2.cdf-tk auth verify --interactiveCheck that you have access to the project and create a .env. This step can be skipped if you have configured environment variables. Alternatively do cdf-tk auth verify just to verify that everything works.
3.Edit config.<env>.yaml in <proj_dir>Specify the modules you want to deploy for each environment you deploy to. config.<env>.yaml also contains all variables the modules expect. Change the variables for the modules that are relevant for your deployments.
4.cdf-tk --verbose build --env=devBuild configurations to the build/ directory using the config.dev.yaml configuration file.
5.cdf-tk deploy --dry-run --env=devTest deploy the configurations to your CDF project from the build/ directory. Then remove --dry-run to actually push configurations to the project.

Introduction

When you are starting out, your Cognite Data Fusion (CDF) project is empty. You need to set up the project with a core structure that fits with how you want to work with CDF. Depending on your industry and use case, you may want tailored data models, and the systems where your existing data resides will have different naming schemes and structures, so you need to configure CDF to extract, transform, and contextualise your data.

Although CDF is a flexible platform that can be configured to fit most use cases, there are some common patterns and use cases that are useful to have as a starting point. The CDF Toolkit comes with a set of templates that you can use to get started with your project.

What is a template?

A template is a set of configurations that can be deployed to a CDF project through Cognite's open APIs. You don't need to know the APIs to use the templates, but if you create your own configurations, it is useful to know that they mirror the APIs. Technically, the templates is a set of yaml-formatted files that follow the CDF API specifications and thus allows you to textually describe how the CDF project should be set up.

When we refer to templates, we mean the configuration sets that are quality assured and come bundled with the cdf-tk tool. To start using the templates, you do cdf-tk init <folder> to create a new local project folder with the templates pre-installed. You then edit configuration variables that tailor the templates to your project, and you can add new configurations for your project. You can also modify and adapt the templates to fit your project.

Modules and packages

The simplest possible template is a single yaml text file that configures a small, simple thing in a CDF project, like a group or a data set. Then, a group of such yaml files can be put together into a module.
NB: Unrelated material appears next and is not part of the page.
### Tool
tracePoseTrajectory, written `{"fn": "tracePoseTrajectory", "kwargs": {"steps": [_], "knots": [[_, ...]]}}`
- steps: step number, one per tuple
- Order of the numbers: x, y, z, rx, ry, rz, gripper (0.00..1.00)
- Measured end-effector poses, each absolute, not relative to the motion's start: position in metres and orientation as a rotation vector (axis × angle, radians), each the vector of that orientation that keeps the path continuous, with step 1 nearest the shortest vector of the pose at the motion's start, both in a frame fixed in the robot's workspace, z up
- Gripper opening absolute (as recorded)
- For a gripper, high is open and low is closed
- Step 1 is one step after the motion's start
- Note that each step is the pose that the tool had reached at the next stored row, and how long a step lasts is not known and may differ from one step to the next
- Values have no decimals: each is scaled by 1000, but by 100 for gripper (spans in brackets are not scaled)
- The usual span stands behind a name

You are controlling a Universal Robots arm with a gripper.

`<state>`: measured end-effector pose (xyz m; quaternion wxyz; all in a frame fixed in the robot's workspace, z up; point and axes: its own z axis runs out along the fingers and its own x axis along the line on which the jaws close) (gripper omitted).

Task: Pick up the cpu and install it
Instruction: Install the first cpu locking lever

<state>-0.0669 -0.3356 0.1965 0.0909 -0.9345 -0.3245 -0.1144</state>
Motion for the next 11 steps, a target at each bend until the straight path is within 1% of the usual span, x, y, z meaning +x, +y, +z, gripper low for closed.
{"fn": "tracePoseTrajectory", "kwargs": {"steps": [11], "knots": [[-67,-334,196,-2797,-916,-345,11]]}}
A module is a bundle of CDF configurations that logically belong together, are deployed together, and that gives you a certain functionality in your CDF project. For example, the Infield application needs a set of configurations that are shared with other Asset Performance Management (APM) use cases and applications, including the APM data model. These configurations are bundled and found in the cdf_apm_base module.

A package is just a list of modules that are deployed together in a specific order. For example, the cdf_infield package will give you all the modules necessary for Infield to work.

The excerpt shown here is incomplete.